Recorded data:
----------------------------------------
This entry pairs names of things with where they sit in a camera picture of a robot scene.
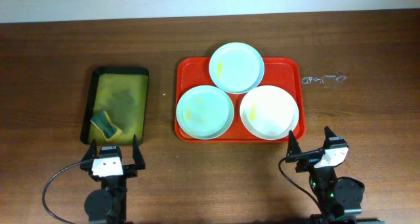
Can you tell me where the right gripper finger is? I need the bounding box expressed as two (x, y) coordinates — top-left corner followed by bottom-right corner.
(324, 126), (336, 148)
(286, 130), (302, 156)

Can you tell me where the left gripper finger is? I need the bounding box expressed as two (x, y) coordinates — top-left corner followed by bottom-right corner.
(81, 139), (97, 162)
(132, 135), (146, 170)

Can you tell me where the green and yellow sponge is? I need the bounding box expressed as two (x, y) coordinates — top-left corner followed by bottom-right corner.
(90, 111), (122, 142)

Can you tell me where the white cream plate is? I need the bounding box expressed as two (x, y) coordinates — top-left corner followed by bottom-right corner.
(240, 85), (299, 141)

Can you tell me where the light blue plate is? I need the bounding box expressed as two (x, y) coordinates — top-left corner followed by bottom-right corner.
(209, 42), (265, 94)
(176, 85), (234, 140)

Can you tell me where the light blue plate top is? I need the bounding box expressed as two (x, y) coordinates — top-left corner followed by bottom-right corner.
(209, 42), (265, 94)

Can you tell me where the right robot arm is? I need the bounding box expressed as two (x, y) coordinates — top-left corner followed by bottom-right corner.
(279, 126), (365, 223)

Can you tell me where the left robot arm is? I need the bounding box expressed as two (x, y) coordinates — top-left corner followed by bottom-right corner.
(80, 136), (146, 224)

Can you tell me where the red plastic serving tray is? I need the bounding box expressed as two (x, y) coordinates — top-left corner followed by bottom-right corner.
(175, 57), (306, 143)
----------------------------------------
What the task asks: Line by line, write out the data above exactly, without the pictures.

Result of this exercise:
This entry pairs names of things with where they sit in a camera picture of a robot scene.
Can you tell me where the right gripper finger is? I need the bounding box expressed as two (x, y) coordinates — top-left corner followed by bottom-right corner.
(324, 126), (336, 148)
(286, 130), (302, 156)

Can you tell me where the left gripper finger is? I need the bounding box expressed as two (x, y) coordinates — top-left corner followed by bottom-right corner.
(81, 139), (97, 162)
(132, 135), (146, 170)

Can you tell me where the green and yellow sponge is? I need the bounding box expressed as two (x, y) coordinates — top-left corner followed by bottom-right corner.
(90, 111), (122, 142)

Can you tell me where the white cream plate is? I need the bounding box expressed as two (x, y) coordinates — top-left corner followed by bottom-right corner.
(240, 85), (299, 141)

Can you tell me where the light blue plate is? I need the bounding box expressed as two (x, y) coordinates — top-left corner followed by bottom-right corner.
(209, 42), (265, 94)
(176, 85), (234, 140)

Can you tell me where the light blue plate top is? I need the bounding box expressed as two (x, y) coordinates — top-left corner followed by bottom-right corner.
(209, 42), (265, 94)

Can you tell me where the right robot arm is? I need the bounding box expressed as two (x, y) coordinates — top-left corner followed by bottom-right corner.
(279, 126), (365, 223)

Can you tell me where the left robot arm is? I need the bounding box expressed as two (x, y) coordinates — top-left corner followed by bottom-right corner.
(80, 136), (146, 224)

Can you tell me where the red plastic serving tray is? I need the bounding box expressed as two (x, y) coordinates — top-left corner followed by bottom-right corner.
(175, 57), (306, 143)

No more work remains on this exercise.